The first will be in management technologies. ICT technologies such as big data, AI, and cloud need to be integrated with the Internet of Energy to achieve bit-based watt management through an energy cloud and energy network.
The second will be in control technologies. Power electronics-based energy routers can be used to build intelligent energy network controllers that realize bidirectional energy flow and intelligent energy distribution.
The third will be in energy storage technologies. New energy storage technologies, including new electrochemical and hydrogen storage mediums, need to be developed for multiple scenarios to meet these growing storage requirements.
The fourth will be in power electronic technologies. Wide-bandgap semiconductors, including SiC and diamond for medium- and high-voltage applications, and GaN for medium- and low-voltage applications will be needed to make energy components more efficient and compact.
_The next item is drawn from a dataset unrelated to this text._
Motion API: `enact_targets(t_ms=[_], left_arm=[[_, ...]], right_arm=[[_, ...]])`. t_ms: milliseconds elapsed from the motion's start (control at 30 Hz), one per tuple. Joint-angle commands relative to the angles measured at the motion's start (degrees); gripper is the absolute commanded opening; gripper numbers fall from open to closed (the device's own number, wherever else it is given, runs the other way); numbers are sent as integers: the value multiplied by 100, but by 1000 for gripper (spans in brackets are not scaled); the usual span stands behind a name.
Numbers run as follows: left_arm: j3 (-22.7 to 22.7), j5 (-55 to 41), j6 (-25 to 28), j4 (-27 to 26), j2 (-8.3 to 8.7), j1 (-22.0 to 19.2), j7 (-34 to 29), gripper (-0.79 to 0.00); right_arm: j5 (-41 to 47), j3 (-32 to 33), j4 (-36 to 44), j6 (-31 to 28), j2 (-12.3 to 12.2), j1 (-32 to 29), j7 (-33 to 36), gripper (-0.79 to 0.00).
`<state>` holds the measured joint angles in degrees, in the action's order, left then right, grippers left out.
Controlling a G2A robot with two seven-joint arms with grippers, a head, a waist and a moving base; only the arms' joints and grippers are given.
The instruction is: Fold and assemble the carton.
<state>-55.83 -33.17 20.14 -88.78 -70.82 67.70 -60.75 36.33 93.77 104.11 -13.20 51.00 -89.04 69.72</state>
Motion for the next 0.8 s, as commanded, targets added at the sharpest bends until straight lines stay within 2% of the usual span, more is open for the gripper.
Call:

These are the nine technological challenges and directions for further research that we believe are crucial based on our experience in the ICT industry. They also represent what we believe is needed to achieve an intelligent world by 2030: Stronger connectivity, faster computing, and greener energy.
Overcoming challenges through an open, inclusive, and collaborative approach to innovation
We need to pool the wisdom and innovation capabilities of all people to continue driving human development and tackle the massive challenges facing us all. We must overcome challenges by taking an open, inclusive, and collaborative approach to innovation. Industry players must collaborate closely with universities and research institutions, and inform and guide scientific research by defining universal and industrial challenges.
People have always imagined what the future will be like. But with technology we can actually get there. We need to integrate industrial challenges and academic insight, then adopt a venture capital mindset to innovate together and build the Intelligent World of 2030. Thank you.